How does BioGPS address community intelligence?
The defining characteristic of community intelligence is that each user benefits from the aggregated usage patterns of the entire community of users. Let’s take a concrete example. Suppose I want to find all resources that have information on SNPs for my favorite gene. In the pre-BioGPS days, you would probably start with a web search and spend quite a bit of time clicking on links and browsing candidate web sites to see which had that information. Undoubtedly, that process had been repeated before and will be repeated again by other scientists elsewhere asking that same question.

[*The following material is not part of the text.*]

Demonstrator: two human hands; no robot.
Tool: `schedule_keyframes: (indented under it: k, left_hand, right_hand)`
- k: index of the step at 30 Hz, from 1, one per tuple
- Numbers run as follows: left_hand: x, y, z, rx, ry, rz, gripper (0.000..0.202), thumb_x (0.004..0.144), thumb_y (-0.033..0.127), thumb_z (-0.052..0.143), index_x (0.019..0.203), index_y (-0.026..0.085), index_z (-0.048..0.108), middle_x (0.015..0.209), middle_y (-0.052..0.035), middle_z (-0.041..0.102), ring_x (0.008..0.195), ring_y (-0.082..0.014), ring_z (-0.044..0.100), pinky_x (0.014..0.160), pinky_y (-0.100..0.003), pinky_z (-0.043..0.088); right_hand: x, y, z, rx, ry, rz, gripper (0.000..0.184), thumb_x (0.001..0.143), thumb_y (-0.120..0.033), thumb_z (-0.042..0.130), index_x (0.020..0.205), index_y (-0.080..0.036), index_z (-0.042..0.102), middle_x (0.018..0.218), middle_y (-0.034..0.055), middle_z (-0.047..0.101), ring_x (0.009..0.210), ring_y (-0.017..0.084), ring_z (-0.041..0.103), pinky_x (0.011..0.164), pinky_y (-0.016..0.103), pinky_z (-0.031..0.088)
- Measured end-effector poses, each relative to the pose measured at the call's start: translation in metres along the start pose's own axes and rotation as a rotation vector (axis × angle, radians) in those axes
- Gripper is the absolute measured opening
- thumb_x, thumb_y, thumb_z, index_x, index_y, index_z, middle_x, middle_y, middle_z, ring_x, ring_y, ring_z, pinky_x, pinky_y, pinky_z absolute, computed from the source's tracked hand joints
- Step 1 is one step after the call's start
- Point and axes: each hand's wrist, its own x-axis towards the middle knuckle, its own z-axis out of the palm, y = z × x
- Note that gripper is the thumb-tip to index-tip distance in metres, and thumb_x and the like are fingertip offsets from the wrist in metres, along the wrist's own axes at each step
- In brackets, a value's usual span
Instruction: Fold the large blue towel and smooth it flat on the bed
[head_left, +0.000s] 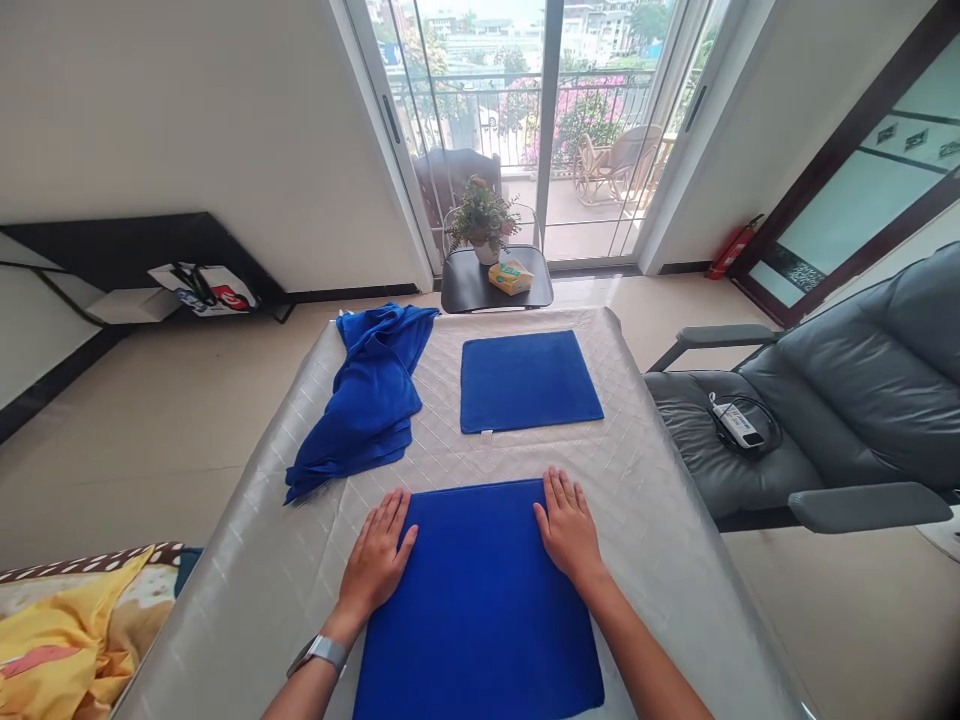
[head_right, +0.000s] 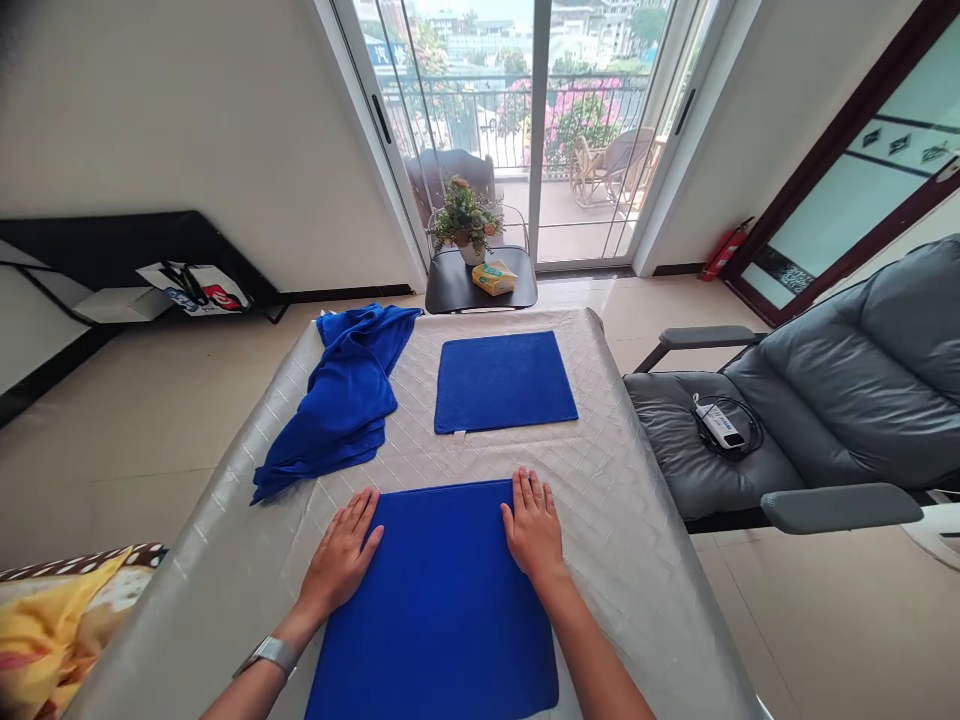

Using BioGPS, you would instead simply search the plugin library for the keyword “SNP” to find all the relevant gene-centric resources that other BioGPS users have registered. Searching on a gene in BioGPS will take you directly to the relevant page for each plugin. Moreover, the list of SNP plugins is ranked by popularity, so you can see which specific SNP plugin is most used by other users in the BioGPS community.
What inspired you to name the technology BioGPS?
The meaning of the name has changed several times. Currently, we’re telling people that BioGPS is a tool to “navigate the landscape of gene annotation resources”. Even though it wasn’t the original meaning, I think it’s a pretty good analogy for why people use BioGPS.